An unsettling agreement

An Employment Relations Authority (Authority) decision, Cleverley v Selwyn House School Trust Board [2016] NZERA Christchurch 43, serves as a reminder that employees can bring claims for breach of minimum entitlements even after signing a settlement agreement.

The facts

On termination of her employment, the employee (KC) signed a settlement agreement under s149 of the Employment Relations Act 2000 (ERA). A s149 agreement usually provides certainty of settlement since its terms are final and binding (except for enforcement purposes). The agreement had a full and final settlement clause and, in accordance with the ERA, stated that the parties had not forgone minimum employment entitlements.

Some years later, KC brought a minimum entitlement claim against her previous employer (Selwyn) having become aware of case law favourable to her.

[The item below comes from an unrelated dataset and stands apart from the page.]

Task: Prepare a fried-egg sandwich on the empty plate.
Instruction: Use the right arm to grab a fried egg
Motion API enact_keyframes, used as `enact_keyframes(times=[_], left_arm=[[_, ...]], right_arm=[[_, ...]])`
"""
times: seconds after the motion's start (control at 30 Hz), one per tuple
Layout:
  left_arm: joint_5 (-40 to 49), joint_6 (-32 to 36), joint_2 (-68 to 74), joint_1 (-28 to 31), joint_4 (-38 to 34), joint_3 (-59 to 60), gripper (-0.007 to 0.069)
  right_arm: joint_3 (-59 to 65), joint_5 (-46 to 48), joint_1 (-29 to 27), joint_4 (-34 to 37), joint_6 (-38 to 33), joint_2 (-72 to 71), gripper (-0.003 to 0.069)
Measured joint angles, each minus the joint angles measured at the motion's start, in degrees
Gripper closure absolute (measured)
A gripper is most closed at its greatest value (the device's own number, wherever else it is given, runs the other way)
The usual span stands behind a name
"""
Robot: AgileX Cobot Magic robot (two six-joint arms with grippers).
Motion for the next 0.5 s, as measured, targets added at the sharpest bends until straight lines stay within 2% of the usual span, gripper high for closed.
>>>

KC argued that she should have received the minimum wage when she carried out sleepovers for Selwyn.

The decision

Selwyn applied to strike out the claim on the basis that it was already settled. The Authority disagreed. The agreement did not attract the certainty afforded under s149 because it (arguably) settled minimum entitlements. Therefore, the employer argued that the agreement, though not compliant with s149, was still binding. However for that to occur, the sleepover/minimum wages claim must be been in KC’s thoughts when she signed the settlement agreement. It wasn’t and therefore the full and final settlement clause didn’t exclude KC from pursuing her claim.


Employers should be careful when dealing with minimum employment entitlements and should identify all claims an employee might have. Speak to us before agreeing a settlement so that we can assist with such matters.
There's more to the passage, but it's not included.